Aim of the exercise
In the data below, one line contains "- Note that" and a later one contains "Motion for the". Print both, with every line between them, exactly and alone.

____

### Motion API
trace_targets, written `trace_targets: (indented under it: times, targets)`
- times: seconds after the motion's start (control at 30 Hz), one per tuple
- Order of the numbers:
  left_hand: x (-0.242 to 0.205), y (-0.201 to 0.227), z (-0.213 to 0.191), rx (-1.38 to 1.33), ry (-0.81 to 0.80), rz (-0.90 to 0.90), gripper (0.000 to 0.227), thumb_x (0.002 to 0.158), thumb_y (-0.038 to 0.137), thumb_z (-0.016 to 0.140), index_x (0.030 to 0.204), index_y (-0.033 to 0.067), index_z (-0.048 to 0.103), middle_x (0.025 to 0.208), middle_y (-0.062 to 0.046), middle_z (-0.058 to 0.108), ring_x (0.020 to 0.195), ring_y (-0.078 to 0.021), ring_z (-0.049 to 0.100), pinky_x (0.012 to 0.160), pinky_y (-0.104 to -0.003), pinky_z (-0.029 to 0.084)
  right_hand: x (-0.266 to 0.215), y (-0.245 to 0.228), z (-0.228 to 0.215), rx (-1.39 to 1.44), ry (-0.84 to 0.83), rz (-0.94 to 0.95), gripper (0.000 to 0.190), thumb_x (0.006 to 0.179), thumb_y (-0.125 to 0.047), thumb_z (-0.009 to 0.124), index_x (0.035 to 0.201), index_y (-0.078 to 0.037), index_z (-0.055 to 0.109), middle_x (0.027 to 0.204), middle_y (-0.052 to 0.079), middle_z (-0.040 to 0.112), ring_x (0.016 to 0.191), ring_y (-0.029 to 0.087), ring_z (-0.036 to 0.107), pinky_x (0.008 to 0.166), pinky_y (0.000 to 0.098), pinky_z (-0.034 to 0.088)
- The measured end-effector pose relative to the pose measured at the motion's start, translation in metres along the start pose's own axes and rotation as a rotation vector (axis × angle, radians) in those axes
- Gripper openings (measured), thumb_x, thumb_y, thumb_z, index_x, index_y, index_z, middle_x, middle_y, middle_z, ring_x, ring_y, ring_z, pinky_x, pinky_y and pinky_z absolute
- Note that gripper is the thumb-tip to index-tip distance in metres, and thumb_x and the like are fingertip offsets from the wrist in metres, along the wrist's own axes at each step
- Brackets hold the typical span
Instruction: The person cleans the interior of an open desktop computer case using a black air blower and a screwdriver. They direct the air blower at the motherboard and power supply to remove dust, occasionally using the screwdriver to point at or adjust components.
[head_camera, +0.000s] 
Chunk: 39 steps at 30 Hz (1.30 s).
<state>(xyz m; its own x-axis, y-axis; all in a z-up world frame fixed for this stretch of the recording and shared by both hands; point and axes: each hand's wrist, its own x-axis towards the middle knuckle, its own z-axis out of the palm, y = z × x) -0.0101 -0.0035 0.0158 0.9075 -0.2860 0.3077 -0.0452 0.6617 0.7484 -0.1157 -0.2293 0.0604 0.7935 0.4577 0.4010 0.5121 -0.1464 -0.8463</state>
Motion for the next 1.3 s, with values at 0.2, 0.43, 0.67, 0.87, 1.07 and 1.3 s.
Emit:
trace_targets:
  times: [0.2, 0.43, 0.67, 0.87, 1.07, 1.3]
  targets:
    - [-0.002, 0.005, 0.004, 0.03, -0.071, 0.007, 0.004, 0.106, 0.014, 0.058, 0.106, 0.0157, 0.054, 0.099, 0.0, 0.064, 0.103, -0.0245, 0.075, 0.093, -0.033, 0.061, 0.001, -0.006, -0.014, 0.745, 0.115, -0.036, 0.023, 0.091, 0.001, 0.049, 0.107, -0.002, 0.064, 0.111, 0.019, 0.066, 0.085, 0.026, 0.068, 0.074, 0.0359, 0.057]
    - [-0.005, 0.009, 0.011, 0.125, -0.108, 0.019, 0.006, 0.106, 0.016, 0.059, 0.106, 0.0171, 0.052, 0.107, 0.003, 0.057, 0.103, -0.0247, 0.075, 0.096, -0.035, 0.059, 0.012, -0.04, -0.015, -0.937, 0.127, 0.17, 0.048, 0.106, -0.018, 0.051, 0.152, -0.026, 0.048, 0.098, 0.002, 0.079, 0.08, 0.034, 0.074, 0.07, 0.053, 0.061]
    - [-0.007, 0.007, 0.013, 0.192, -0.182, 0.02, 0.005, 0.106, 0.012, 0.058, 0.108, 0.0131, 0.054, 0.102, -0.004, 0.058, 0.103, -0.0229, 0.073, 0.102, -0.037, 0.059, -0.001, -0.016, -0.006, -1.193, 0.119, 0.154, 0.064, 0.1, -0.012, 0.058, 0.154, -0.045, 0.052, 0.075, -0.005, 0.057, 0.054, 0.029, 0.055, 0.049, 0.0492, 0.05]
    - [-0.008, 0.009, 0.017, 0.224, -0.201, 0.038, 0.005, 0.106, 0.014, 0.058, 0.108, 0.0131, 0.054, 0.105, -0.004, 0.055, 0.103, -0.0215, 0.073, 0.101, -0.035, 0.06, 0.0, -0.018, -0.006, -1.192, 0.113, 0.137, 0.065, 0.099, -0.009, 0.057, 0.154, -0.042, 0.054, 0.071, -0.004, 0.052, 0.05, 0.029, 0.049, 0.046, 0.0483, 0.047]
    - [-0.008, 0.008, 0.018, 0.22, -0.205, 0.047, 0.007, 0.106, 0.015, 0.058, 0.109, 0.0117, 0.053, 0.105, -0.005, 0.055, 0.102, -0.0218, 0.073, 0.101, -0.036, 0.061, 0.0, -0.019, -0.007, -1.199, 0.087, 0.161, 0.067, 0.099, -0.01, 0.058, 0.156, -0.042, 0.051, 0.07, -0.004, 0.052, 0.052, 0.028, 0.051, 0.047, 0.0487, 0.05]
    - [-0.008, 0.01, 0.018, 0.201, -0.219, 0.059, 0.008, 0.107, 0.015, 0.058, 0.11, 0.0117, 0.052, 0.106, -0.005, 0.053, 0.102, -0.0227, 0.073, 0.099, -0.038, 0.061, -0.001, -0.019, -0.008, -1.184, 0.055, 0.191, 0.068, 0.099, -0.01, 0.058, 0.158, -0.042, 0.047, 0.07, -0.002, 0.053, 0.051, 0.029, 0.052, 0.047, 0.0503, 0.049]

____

Solved exercise
- Note that gripper is the thumb-tip to index-tip distance in metres, and thumb_x and the like are fingertip offsets from the wrist in metres, along the wrist's own axes at each step
- Brackets hold the typical span
Instruction: The person cleans the interior of an open desktop computer case using a black air blower and a screwdriver. They direct the air blower at the motherboard and power supply to remove dust, occasionally using the screwdriver to point at or adjust components.
[head_camera, +0.000s] 
Chunk: 39 steps at 30 Hz (1.30 s).
<state>(xyz m; its own x-axis, y-axis; all in a z-up world frame fixed for this stretch of the recording and shared by both hands; point and axes: each hand's wrist, its own x-axis towards the middle knuckle, its own z-axis out of the palm, y = z × x) -0.0101 -0.0035 0.0158 0.9075 -0.2860 0.3077 -0.0452 0.6617 0.7484 -0.1157 -0.2293 0.0604 0.7935 0.4577 0.4010 0.5121 -0.1464 -0.8463</state>
Motion for the next 1.3 s, with values at 0.2, 0.43, 0.67, 0.87, 1.07 and 1.3 s.

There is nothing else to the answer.